_Work request_
Your answer should be every line below that includes the word "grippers".

_The data_
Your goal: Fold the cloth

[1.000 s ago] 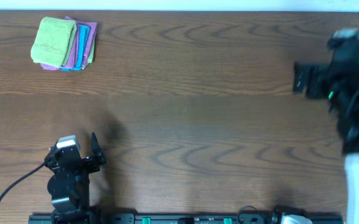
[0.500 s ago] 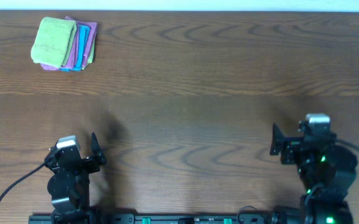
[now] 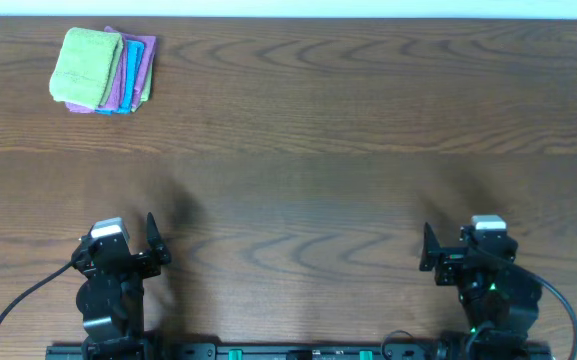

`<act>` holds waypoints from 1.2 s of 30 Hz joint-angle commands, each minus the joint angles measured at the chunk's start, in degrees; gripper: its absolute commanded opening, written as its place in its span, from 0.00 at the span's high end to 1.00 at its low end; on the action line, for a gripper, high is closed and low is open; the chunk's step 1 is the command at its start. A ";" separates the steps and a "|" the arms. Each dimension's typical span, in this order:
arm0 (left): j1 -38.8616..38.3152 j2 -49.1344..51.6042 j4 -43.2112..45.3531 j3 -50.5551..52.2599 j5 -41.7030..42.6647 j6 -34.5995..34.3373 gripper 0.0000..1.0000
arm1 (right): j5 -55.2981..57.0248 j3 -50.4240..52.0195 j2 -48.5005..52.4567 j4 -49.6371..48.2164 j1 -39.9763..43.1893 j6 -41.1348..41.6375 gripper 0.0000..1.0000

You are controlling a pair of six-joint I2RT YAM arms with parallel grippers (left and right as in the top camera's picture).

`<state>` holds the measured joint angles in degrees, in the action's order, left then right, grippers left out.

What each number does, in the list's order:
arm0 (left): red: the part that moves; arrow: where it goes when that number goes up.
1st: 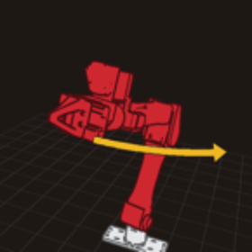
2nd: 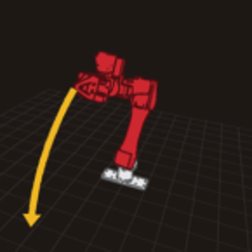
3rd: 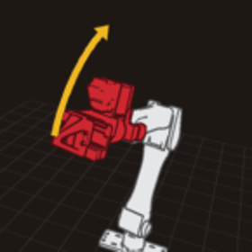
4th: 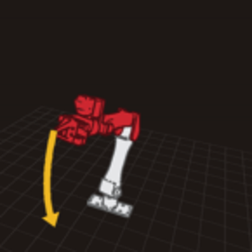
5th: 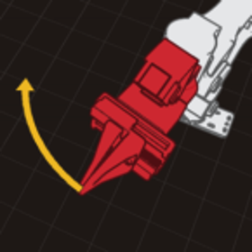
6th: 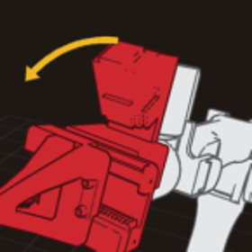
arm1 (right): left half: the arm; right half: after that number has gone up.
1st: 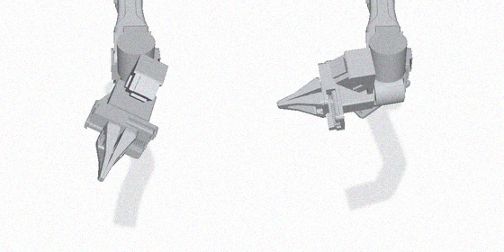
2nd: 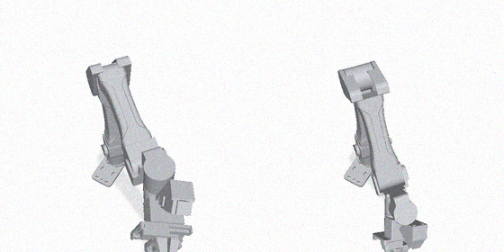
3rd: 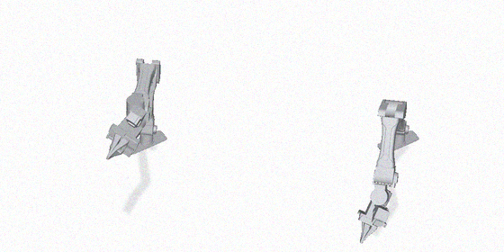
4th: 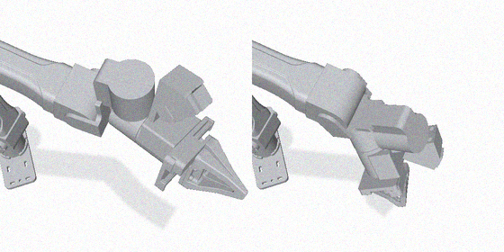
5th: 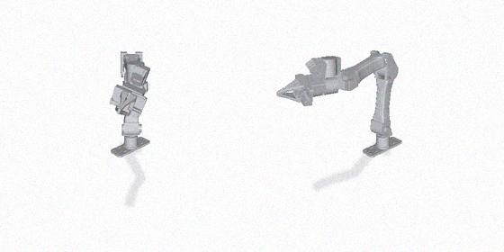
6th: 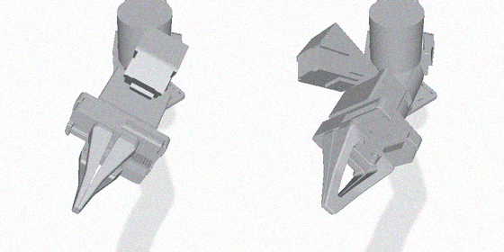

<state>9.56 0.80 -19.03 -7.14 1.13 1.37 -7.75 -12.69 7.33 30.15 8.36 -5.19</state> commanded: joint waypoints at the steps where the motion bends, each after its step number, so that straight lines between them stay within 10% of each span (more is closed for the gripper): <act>1: -0.26 -0.17 -0.42 1.27 0.20 0.37 0.05 | -0.26 1.53 -2.78 -0.13 -0.57 0.44 0.01; 36: -0.26 -0.17 -0.42 1.27 0.20 0.37 0.05 | -0.44 4.50 -7.02 -0.17 -2.05 0.42 0.01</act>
<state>9.56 0.80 -19.03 -7.14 1.13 1.37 -7.79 -8.40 0.93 30.06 6.83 -5.21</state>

_Exercise solution_
You are controlling a pair of six-joint I2RT YAM arms with parallel grippers (left and right as in the top camera's picture).
`<state>` holds the measured joint angles in degrees, in the action's order, left then right, grippers left out.

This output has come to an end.